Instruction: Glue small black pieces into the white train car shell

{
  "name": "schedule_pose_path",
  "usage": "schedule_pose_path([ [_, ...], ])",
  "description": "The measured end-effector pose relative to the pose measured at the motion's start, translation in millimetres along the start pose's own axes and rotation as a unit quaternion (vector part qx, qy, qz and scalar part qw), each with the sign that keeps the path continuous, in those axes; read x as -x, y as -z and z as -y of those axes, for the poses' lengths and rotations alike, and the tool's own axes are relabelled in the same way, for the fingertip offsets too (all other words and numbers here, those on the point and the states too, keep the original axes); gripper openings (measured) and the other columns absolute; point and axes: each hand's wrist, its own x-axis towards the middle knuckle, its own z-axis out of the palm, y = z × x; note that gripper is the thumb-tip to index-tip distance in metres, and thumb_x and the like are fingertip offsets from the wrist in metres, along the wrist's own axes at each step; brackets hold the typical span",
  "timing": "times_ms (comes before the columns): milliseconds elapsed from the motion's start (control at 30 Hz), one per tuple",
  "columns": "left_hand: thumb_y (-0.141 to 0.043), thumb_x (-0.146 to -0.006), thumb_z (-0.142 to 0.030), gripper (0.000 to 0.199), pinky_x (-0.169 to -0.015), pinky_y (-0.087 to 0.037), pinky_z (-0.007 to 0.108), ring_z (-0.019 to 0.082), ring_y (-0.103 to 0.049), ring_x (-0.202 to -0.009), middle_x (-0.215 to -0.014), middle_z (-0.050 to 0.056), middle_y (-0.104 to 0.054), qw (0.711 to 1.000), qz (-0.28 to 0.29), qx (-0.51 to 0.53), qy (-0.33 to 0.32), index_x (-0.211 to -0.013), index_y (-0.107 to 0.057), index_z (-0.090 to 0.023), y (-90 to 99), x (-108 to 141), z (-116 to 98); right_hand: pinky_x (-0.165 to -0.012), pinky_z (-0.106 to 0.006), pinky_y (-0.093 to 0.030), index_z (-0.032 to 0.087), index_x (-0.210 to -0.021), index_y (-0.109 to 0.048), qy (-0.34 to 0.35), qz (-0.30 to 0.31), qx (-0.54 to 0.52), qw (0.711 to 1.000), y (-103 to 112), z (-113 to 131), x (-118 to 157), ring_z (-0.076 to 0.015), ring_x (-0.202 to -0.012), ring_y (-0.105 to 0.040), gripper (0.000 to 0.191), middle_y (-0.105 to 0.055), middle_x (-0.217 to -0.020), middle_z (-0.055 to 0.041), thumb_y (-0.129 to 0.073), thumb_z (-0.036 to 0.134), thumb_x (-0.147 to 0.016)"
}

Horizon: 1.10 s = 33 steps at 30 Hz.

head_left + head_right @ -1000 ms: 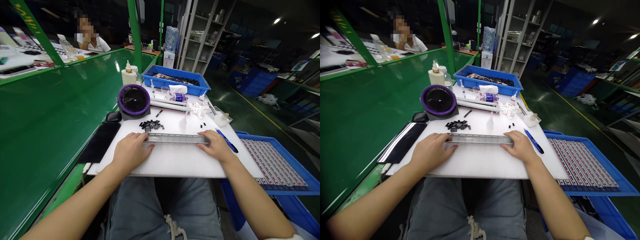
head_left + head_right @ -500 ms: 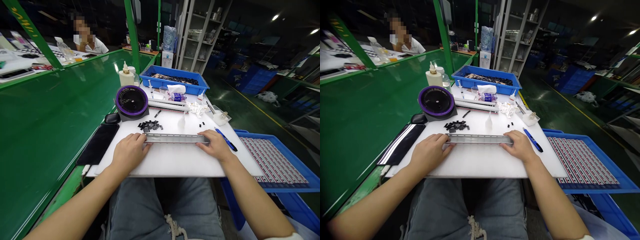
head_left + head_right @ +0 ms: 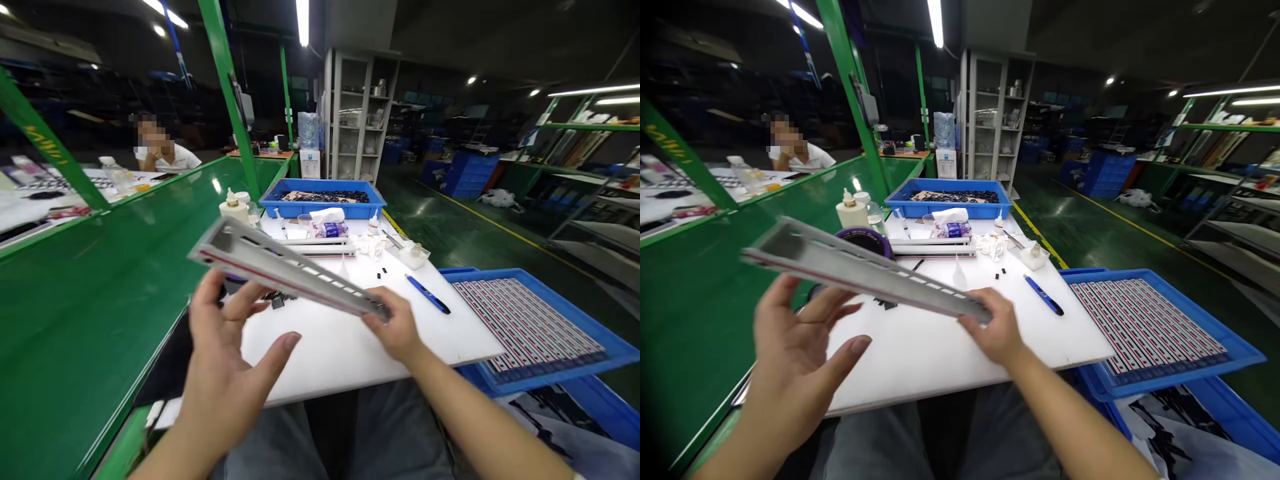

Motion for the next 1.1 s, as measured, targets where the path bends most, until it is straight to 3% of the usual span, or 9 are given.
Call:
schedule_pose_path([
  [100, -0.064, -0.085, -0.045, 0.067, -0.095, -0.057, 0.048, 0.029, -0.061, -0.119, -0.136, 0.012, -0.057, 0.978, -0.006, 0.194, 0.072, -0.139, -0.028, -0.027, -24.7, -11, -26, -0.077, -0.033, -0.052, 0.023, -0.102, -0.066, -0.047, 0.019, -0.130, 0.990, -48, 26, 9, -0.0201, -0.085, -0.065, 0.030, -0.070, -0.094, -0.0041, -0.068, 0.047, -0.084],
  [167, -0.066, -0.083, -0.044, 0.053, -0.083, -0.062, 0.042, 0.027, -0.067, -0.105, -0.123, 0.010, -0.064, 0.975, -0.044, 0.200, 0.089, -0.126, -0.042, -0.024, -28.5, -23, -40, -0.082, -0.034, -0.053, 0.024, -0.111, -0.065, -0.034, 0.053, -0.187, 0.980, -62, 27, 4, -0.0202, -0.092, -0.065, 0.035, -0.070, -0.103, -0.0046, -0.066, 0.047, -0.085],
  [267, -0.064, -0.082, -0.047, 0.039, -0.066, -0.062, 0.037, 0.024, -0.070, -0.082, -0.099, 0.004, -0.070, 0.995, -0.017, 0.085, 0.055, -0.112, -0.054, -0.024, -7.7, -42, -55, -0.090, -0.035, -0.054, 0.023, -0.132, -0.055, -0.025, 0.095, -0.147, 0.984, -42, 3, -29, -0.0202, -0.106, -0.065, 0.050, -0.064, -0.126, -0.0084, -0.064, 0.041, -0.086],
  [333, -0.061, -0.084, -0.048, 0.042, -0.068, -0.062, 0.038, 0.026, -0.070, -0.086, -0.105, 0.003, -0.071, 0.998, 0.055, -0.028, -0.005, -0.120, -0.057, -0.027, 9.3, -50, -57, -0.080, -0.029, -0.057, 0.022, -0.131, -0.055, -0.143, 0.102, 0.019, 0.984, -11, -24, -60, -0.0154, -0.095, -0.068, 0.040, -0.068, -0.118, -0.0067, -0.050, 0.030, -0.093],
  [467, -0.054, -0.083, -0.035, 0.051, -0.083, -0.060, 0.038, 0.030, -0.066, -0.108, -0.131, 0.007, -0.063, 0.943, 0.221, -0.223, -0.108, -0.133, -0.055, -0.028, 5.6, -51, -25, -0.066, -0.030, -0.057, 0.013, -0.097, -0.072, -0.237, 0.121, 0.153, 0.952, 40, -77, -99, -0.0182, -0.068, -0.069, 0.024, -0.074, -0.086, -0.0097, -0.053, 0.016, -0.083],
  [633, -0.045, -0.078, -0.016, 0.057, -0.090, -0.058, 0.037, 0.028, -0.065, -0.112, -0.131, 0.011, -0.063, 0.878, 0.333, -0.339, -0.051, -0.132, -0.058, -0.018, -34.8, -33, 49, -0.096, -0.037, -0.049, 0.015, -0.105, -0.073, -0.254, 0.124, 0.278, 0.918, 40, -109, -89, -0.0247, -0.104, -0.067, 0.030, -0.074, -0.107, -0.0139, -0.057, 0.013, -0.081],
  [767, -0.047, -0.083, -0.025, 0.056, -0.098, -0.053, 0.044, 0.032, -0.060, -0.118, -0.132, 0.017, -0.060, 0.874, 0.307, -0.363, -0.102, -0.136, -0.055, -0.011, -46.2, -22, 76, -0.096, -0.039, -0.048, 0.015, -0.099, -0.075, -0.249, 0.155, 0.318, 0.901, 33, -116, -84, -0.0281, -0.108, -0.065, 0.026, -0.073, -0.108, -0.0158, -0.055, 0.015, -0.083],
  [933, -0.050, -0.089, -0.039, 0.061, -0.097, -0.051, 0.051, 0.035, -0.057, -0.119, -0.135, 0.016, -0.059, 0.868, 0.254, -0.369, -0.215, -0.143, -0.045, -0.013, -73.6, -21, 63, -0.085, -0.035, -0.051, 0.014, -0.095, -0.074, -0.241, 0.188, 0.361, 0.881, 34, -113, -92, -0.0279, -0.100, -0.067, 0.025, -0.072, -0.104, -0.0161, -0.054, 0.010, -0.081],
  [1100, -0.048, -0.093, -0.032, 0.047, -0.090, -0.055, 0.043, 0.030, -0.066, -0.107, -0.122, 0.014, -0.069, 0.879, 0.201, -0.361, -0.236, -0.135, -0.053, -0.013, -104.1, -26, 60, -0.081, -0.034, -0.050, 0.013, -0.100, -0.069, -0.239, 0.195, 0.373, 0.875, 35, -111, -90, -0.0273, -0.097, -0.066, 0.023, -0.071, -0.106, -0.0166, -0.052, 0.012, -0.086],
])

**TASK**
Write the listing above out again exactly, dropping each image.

**RESULT OF THE TASK**
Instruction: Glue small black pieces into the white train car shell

{
  "name": "schedule_pose_path",
  "usage": "schedule_pose_path([ [_, ...], ])",
  "description": "The measured end-effector pose relative to the pose measured at the motion's start, translation in millimetres along the start pose's own axes and rotation as a unit quaternion (vector part qx, qy, qz and scalar part qw), each with the sign that keeps the path continuous, in those axes; read x as -x, y as -z and z as -y of those axes, for the poses' lengths and rotations alike, and the tool's own axes are relabelled in the same way, for the fingertip offsets too (all other words and numbers here, those on the point and the states too, keep the original axes); gripper openings (measured) and the other columns absolute; point and axes: each hand's wrist, its own x-axis towards the middle knuckle, its own z-axis out of the palm, y = z × x; note that gripper is the thumb-tip to index-tip distance in metres, and thumb_x and the like are fingertip offsets from the wrist in metres, along the wrist's own axes at each step; brackets hold the typical span",
  "timing": "times_ms (comes before the columns): milliseconds elapsed from the motion's start (control at 30 Hz), one per tuple",
  "columns": "left_hand: thumb_y (-0.141 to 0.043), thumb_x (-0.146 to -0.006), thumb_z (-0.142 to 0.030), gripper (0.000 to 0.199), pinky_x (-0.169 to -0.015), pinky_y (-0.087 to 0.037), pinky_z (-0.007 to 0.108), ring_z (-0.019 to 0.082), ring_y (-0.103 to 0.049), ring_x (-0.202 to -0.009), middle_x (-0.215 to -0.014), middle_z (-0.050 to 0.056), middle_y (-0.104 to 0.054), qw (0.711 to 1.000), qz (-0.28 to 0.29), qx (-0.51 to 0.53), qy (-0.33 to 0.32), index_x (-0.211 to -0.013), index_y (-0.107 to 0.057), index_z (-0.090 to 0.023), y (-90 to 99), x (-108 to 141), z (-116 to 98); right_hand: pinky_x (-0.165 to -0.012), pinky_z (-0.106 to 0.006), pinky_y (-0.093 to 0.030), index_z (-0.032 to 0.087), index_x (-0.210 to -0.021), index_y (-0.109 to 0.048), qy (-0.34 to 0.35), qz (-0.30 to 0.31), qx (-0.54 to 0.52), qw (0.711 to 1.000), y (-103 to 112), z (-113 to 131), x (-118 to 157), ring_z (-0.076 to 0.015), ring_x (-0.202 to -0.012), ring_y (-0.105 to 0.040), gripper (0.000 to 0.191), middle_y (-0.105 to 0.055), middle_x (-0.217 to -0.020), middle_z (-0.055 to 0.041), thumb_y (-0.129 to 0.073), thumb_z (-0.036 to 0.134), thumb_x (-0.147 to 0.016)"
}

Horizon: 1.10 s = 33 steps at 30 Hz.

head_left + head_right @ -1000 ms: 
head_left + head_right @ -500 ms: 
head_left + head_right @ +0 ms: 

Motion for the next 1.1 s, as measured, targets where the path bends most, until it is straight to 3% of the usual span, or 9 are given.
Call:
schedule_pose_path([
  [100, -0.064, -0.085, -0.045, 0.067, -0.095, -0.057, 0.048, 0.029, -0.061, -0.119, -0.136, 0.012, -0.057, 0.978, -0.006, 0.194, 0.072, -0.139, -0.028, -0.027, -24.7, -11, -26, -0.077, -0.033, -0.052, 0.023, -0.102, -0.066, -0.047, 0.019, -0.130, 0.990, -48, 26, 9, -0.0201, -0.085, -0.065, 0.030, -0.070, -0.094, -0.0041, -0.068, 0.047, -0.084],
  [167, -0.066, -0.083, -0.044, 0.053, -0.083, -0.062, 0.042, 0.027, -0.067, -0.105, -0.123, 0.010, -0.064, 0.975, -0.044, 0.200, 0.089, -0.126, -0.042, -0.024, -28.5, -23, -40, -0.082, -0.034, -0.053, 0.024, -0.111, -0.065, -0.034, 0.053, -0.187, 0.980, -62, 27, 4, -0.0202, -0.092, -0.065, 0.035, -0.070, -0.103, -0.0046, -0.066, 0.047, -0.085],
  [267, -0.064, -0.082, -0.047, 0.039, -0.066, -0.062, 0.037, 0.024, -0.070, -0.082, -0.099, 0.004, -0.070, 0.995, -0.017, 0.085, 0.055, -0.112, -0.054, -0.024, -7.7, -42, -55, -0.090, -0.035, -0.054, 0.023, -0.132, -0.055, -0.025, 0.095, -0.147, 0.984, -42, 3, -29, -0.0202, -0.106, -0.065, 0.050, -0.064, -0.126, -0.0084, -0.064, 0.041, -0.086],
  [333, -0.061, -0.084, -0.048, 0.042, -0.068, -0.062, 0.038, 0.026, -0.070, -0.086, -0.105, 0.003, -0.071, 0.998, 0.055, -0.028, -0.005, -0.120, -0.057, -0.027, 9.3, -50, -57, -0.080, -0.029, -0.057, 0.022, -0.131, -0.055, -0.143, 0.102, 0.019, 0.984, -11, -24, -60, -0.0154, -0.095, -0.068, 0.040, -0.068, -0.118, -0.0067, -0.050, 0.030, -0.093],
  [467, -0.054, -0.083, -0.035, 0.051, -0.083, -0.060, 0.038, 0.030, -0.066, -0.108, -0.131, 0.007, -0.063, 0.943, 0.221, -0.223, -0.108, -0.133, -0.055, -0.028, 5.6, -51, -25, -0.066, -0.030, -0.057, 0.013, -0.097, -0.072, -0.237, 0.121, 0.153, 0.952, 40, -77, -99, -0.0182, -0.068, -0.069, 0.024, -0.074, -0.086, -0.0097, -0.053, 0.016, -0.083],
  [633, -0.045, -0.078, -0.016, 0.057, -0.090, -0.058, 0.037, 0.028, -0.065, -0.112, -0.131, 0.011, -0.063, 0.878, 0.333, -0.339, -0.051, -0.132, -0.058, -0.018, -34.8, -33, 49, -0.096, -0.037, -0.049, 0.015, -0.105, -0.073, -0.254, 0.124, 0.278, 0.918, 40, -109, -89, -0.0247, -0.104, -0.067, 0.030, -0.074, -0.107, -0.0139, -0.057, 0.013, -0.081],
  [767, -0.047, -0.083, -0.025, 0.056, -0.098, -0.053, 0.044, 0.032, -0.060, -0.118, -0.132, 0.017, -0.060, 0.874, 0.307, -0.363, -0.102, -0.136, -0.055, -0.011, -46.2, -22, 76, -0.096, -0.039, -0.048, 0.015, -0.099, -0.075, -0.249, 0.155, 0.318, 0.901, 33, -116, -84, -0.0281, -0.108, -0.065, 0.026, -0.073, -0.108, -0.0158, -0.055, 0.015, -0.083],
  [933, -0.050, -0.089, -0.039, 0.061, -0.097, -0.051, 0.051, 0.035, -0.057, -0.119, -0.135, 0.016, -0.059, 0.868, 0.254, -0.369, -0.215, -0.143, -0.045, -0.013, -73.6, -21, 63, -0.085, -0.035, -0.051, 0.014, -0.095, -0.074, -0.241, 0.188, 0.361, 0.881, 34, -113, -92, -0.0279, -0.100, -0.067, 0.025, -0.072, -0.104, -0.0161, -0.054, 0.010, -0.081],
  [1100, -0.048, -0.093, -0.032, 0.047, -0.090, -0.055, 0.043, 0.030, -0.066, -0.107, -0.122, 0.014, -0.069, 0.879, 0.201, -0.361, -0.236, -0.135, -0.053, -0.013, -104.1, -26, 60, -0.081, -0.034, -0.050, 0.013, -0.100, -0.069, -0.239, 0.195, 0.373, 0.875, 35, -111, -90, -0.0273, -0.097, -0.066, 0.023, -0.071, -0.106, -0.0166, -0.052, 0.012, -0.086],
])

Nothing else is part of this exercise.